Ad buyers were intrigued by the Fox Group’s decision to stop selling traditional commercials on the FX network’s digital and on-demand properties, and by the potential for marketers to be a show’s sole sponsor. (In those cases, viewers can choose to watch a 60-second message from a brand at the start of a show in exchange for watching the rest of it without commercial breaks.) The Fox Group also discussed a new system for measuring the effectiveness of ads on its online properties to help marketers determine which versions to use just hours later on traditional TV.

That fits into a broader narrative in the TV industry, in which executives have long complained that as Americans increasingly watch shows on an array of devices, and do so outside the three- or seven-day windows that are now measured, networks are not getting full credit for their total audience figures.

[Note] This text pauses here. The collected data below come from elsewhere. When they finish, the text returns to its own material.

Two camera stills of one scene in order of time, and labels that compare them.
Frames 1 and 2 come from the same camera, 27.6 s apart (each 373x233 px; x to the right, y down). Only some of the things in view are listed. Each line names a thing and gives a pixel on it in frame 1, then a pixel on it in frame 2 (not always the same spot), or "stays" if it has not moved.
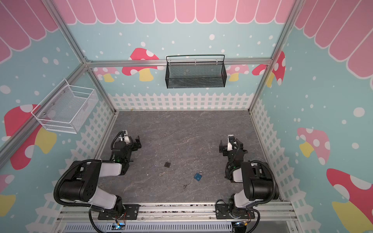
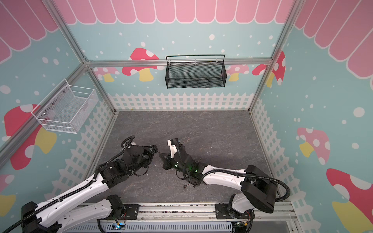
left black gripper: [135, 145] -> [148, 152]
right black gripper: [225, 148] -> [169, 158]
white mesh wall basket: [66, 108] stays
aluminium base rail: [273, 218] stays
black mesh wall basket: [195, 71] stays
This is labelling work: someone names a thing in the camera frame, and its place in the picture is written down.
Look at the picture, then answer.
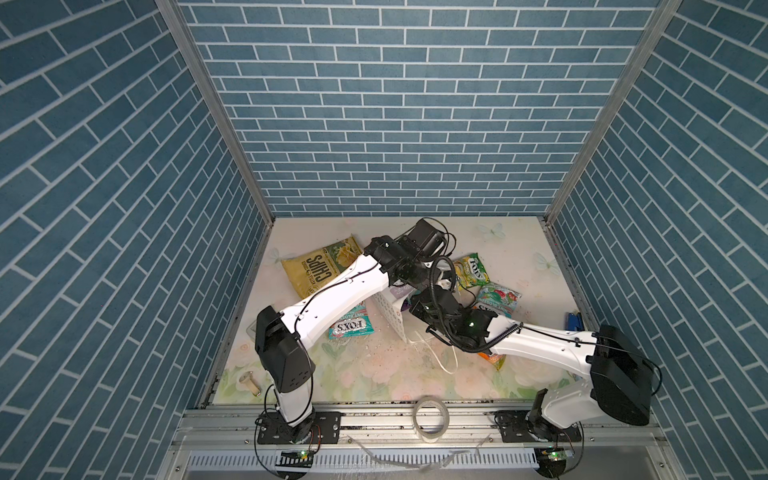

It was clear during the presentations that the networks believed advertisers were giving technology companies too much credit. As expected, each network touched on brand safety, an obvious topic amid the revelation that ads for brands like AT&T had been discovered on YouTube videos with terrorist-related and racist content. But the criticisms extended beyond that.

Joe Marchese, Fox Networks Group’s new ad sales chief, dismissed Facebook’s claim that it could offer advertisers a “Super Bowl on mobile every day”, saying that the number of video ad minutes available in Fox’s prime-time broadcasts “dwarf” those on YouTube and Facebook.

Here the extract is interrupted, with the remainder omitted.